Provided data Block Start

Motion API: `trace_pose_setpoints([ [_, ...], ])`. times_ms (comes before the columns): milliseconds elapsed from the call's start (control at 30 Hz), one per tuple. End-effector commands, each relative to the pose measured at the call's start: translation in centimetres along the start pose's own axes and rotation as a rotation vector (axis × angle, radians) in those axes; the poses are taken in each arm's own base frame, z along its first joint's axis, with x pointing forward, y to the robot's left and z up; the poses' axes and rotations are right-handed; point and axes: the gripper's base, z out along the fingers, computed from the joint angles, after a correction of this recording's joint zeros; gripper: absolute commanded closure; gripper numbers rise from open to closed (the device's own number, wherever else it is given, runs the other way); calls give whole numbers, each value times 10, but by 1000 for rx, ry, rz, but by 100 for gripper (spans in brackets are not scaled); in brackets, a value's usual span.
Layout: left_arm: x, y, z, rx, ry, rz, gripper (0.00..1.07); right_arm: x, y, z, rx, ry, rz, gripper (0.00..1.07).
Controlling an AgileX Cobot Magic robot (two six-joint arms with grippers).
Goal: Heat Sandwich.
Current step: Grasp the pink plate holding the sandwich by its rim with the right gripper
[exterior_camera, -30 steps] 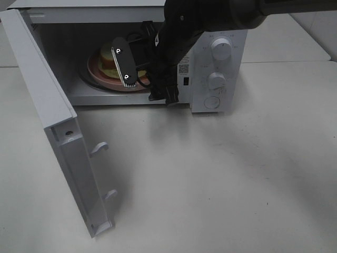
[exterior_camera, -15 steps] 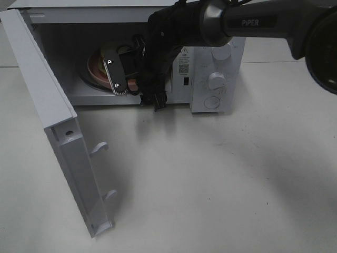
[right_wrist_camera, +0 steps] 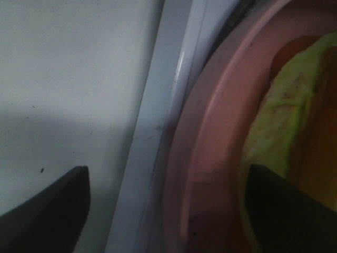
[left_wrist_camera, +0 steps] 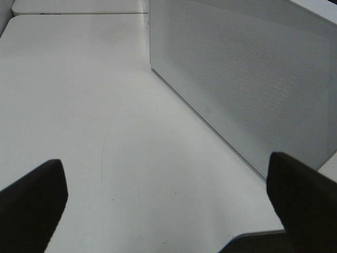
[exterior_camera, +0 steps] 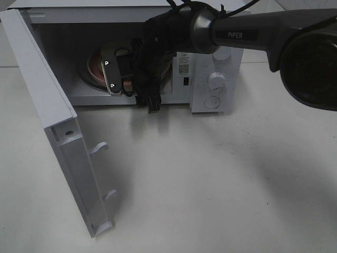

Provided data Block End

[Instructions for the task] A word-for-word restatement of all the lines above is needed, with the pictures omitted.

[Task solution]
Motion API: `trace_pose_setpoints([ [_, ...], ])`. times_ms (comes before the columns): milliseconds elapsed from the call's start (control at 30 Hz), one per tuple. End-effector commands, each relative to the pose measured at the call's start: translation in centimetres along the start pose's own axes and rotation as a rotation vector (axis × angle, radians) in those axes; the poses are taken in each arm's own base frame, z along its first joint's axis, with x pointing forward, y to the robot's left and z up; the poses' axes and rotations are right-handed; point and axes: the gripper's base, z out along the fingers, computed from the joint angles, after a correction of this recording's joint zeros; gripper: absolute commanded closure; gripper numbers rise from open to closed (the device's own number, wherever else it is given, runs the other way); calls give whole numbers, each value times 10, but by 1000 for rx, ry, rz, but by 100 for gripper (spans in brackets are not scaled); in brackets, a value's usual span.
Layout: left_arm: x, y, z, rx, ry, rz, gripper (0.00..1.07); right_arm: x, y, z, rx, ry, rz, gripper (0.00..1.07).
Controlling an AgileX Cobot Magic robot (two six-joint arms with grippers).
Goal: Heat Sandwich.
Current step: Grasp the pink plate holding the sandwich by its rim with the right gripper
[exterior_camera, -30 steps] 
[exterior_camera, -15 steps] 
[right_wrist_camera, +0 steps] 
[left_wrist_camera, +0 steps] 
[exterior_camera, +0 steps] 

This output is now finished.